WORK TO COMPLETE: Where a line of the records contains the word "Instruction", show that line.

[Collected data entries]
****************
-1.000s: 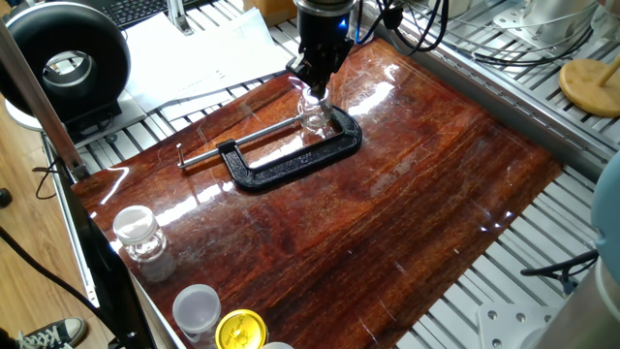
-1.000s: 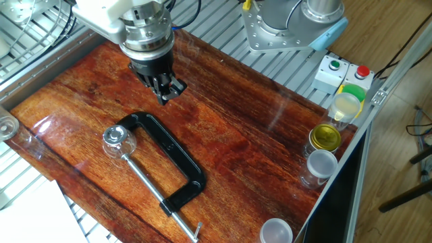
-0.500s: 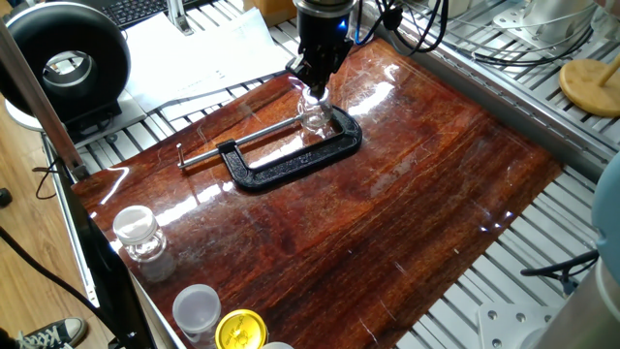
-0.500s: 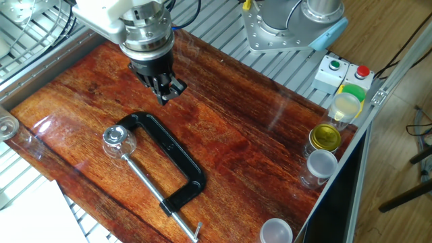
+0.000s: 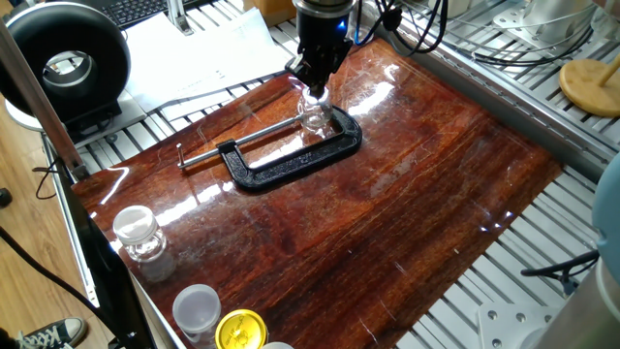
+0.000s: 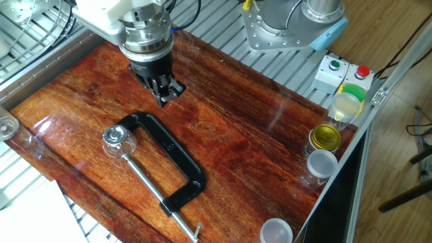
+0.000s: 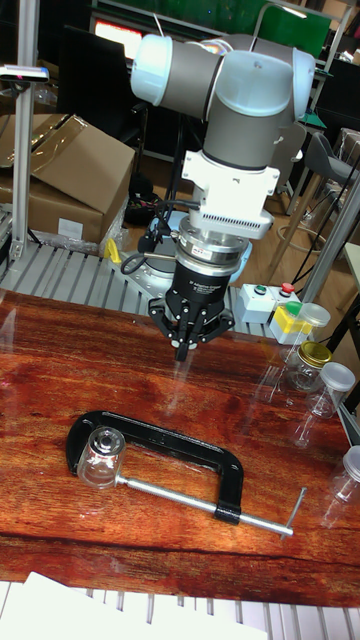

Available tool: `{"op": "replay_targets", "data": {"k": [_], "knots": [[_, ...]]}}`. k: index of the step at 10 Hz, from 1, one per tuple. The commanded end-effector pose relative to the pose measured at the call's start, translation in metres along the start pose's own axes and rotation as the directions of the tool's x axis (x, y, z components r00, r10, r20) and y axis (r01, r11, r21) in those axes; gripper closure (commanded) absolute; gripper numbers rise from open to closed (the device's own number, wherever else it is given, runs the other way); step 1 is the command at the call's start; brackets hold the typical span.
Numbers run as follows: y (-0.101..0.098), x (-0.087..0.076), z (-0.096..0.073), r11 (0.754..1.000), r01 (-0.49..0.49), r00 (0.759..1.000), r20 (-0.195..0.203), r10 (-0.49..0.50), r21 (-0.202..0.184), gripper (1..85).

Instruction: Unscrew the lid from the jar

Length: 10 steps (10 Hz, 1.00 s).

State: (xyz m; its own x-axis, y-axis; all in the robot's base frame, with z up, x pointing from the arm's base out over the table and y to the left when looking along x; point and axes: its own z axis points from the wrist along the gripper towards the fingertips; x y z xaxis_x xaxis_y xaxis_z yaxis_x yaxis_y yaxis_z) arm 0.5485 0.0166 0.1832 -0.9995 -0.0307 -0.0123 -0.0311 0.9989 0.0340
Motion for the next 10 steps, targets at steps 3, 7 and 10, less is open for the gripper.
{"op": "replay_targets", "data": {"k": [3,7,10], "knots": [[0.000,-0.005,0.002,1.000,-0.009,1.000,0.028,0.009,-0.012,84.7],[-0.011,-0.009,0.000,1.000,0.018,0.999,0.037,-0.018,0.011,84.7],[0.001,-0.020,0.000,0.994,0.106,0.991,0.082,-0.103,-0.028,74.0]]}}
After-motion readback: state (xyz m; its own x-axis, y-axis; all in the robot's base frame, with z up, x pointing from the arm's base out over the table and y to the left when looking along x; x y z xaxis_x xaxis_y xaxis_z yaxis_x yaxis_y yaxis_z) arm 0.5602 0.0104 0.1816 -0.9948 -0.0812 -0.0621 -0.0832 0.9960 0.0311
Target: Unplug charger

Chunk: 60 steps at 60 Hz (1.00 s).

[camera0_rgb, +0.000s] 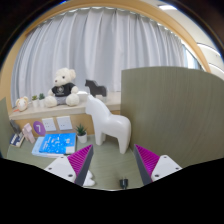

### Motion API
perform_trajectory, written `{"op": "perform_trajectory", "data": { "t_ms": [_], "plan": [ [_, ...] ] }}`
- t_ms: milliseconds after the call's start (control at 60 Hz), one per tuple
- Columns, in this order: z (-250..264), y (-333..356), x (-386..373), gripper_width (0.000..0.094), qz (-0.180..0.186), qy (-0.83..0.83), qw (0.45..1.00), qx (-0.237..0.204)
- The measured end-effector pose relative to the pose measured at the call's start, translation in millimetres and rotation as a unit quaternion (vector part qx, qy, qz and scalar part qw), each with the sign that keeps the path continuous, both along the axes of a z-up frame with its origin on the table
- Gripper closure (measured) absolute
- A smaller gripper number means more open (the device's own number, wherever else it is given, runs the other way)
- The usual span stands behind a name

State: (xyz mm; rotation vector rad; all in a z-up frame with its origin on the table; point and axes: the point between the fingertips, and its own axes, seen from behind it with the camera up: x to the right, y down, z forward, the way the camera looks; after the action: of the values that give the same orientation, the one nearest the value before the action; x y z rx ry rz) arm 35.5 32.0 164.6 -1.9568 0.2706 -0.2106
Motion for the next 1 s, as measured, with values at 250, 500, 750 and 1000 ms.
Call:
{"op": "perform_trajectory", "data": {
  "t_ms": [250,500,750,1000],
  "plan": [
    [78,-98,-148,0.0111,0.061,-0.007,0.996,0.061],
    [13,-185,-309,0.0091,0.148,0.031,0.988,0.007],
    [-19,-238,-385,0.0087,0.197,0.034,0.979,-0.028],
    [-15,-257,-405,0.0085,0.210,0.035,0.977,-0.026]
  ]
}}
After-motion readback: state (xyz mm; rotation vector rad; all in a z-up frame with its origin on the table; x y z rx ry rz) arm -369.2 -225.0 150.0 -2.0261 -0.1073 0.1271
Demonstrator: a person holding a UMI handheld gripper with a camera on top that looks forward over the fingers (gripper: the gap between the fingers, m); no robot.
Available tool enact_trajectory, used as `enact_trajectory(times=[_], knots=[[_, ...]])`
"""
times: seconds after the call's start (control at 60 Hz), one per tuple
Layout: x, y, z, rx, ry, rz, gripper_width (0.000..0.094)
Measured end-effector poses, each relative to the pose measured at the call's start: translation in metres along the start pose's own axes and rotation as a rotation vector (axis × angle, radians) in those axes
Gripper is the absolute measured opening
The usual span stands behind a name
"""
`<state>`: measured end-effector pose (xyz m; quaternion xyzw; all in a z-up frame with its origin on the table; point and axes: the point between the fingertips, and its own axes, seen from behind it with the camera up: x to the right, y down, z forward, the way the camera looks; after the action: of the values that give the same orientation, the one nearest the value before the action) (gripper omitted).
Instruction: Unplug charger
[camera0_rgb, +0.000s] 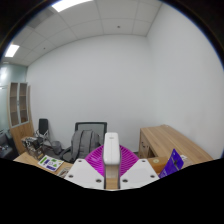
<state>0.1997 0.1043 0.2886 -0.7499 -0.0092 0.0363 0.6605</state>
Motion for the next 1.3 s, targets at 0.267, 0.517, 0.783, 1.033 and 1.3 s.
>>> enact_trajectory(times=[0.267, 0.517, 0.783, 1.033, 1.3], knots=[[0.041, 0.15, -0.05, -0.265, 0.039, 0.113, 0.0155], [0.053, 0.25, -0.086, -0.426, 0.052, 0.33, 0.0208], [0.098, 0.28, -0.12, -0.542, 0.173, 0.229, 0.055], [0.105, 0.238, -0.167, -0.552, 0.222, 0.053, 0.0856], [0.047, 0.157, -0.252, -0.546, 0.246, -0.087, 0.0858]])
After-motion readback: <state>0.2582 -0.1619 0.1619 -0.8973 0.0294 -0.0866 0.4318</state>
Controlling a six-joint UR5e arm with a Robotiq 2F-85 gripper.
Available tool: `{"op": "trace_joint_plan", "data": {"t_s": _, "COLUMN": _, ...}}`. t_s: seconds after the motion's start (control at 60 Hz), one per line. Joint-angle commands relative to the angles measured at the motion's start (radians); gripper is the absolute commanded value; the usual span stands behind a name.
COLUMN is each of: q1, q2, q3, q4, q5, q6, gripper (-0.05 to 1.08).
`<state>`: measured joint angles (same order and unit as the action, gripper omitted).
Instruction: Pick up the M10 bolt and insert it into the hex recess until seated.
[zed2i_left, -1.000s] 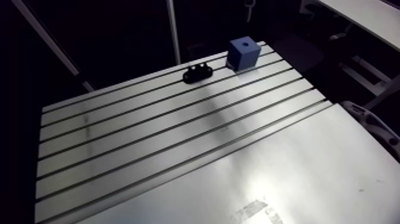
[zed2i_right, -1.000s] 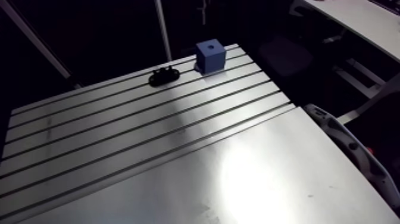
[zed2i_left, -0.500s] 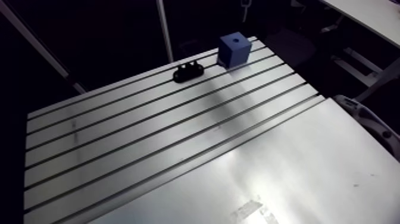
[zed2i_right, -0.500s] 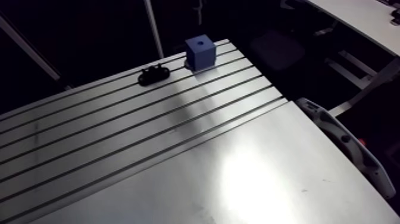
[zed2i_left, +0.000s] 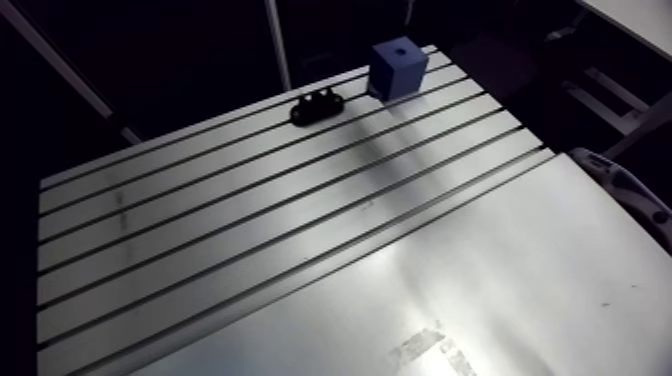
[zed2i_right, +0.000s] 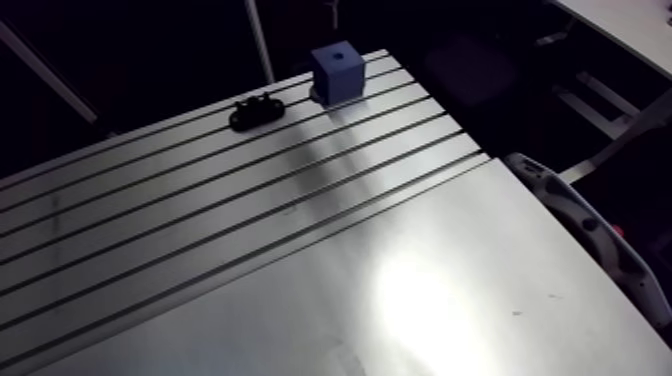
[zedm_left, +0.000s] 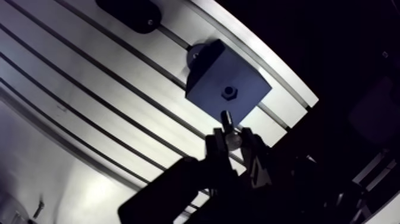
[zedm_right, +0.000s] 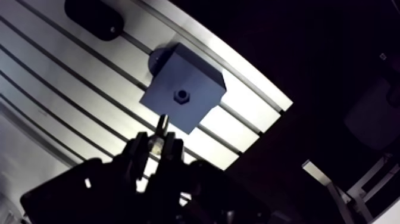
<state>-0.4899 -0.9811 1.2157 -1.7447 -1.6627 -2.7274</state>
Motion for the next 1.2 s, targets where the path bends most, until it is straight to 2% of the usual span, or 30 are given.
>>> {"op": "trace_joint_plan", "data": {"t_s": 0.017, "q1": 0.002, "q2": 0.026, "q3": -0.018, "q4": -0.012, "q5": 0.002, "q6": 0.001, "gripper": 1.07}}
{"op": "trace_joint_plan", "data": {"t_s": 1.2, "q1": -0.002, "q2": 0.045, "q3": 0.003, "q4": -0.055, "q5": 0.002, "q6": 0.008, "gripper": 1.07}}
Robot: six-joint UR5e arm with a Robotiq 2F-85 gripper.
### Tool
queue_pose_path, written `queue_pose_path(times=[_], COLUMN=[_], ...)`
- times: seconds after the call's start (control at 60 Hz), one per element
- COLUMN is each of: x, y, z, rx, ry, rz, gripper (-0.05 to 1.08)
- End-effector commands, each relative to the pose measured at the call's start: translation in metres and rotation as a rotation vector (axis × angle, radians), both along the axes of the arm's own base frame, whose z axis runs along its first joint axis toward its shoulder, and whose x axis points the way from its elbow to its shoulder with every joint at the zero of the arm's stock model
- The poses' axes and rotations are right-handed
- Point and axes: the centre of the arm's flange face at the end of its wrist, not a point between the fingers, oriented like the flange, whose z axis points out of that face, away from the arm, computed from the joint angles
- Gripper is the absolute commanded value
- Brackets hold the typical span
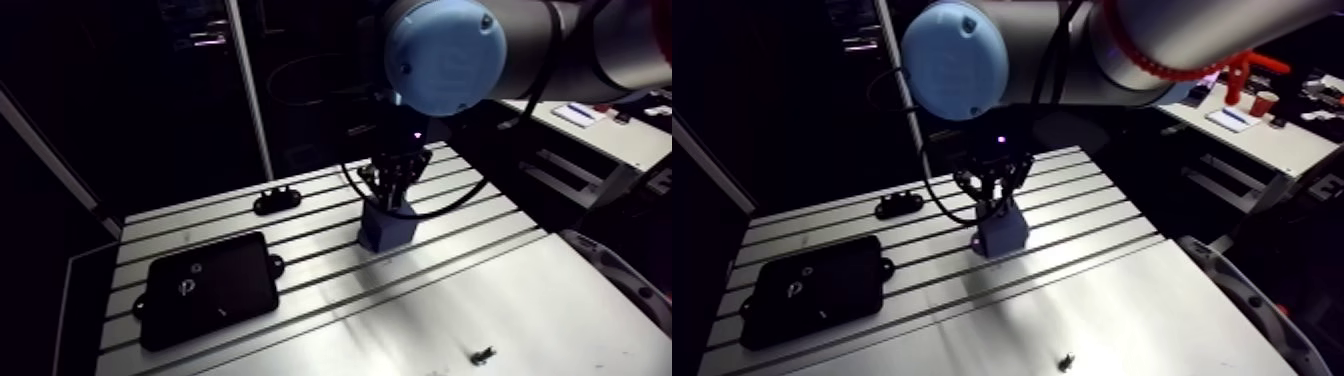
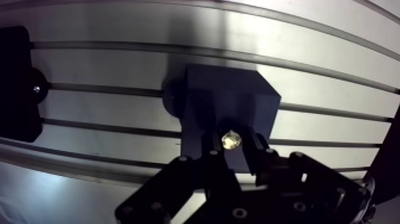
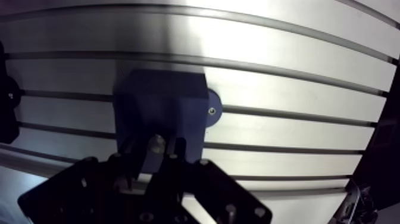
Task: Pick up the M10 bolt and insert it into the hex recess until seated.
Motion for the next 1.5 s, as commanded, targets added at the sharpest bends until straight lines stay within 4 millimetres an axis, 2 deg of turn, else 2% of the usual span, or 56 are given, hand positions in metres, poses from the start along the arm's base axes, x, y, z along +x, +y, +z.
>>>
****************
ANSWER:
Instruction: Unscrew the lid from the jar
Instruction: Unplug charger
Instruction: Pick up the M10 bolt and insert it into the hex recess until seated.

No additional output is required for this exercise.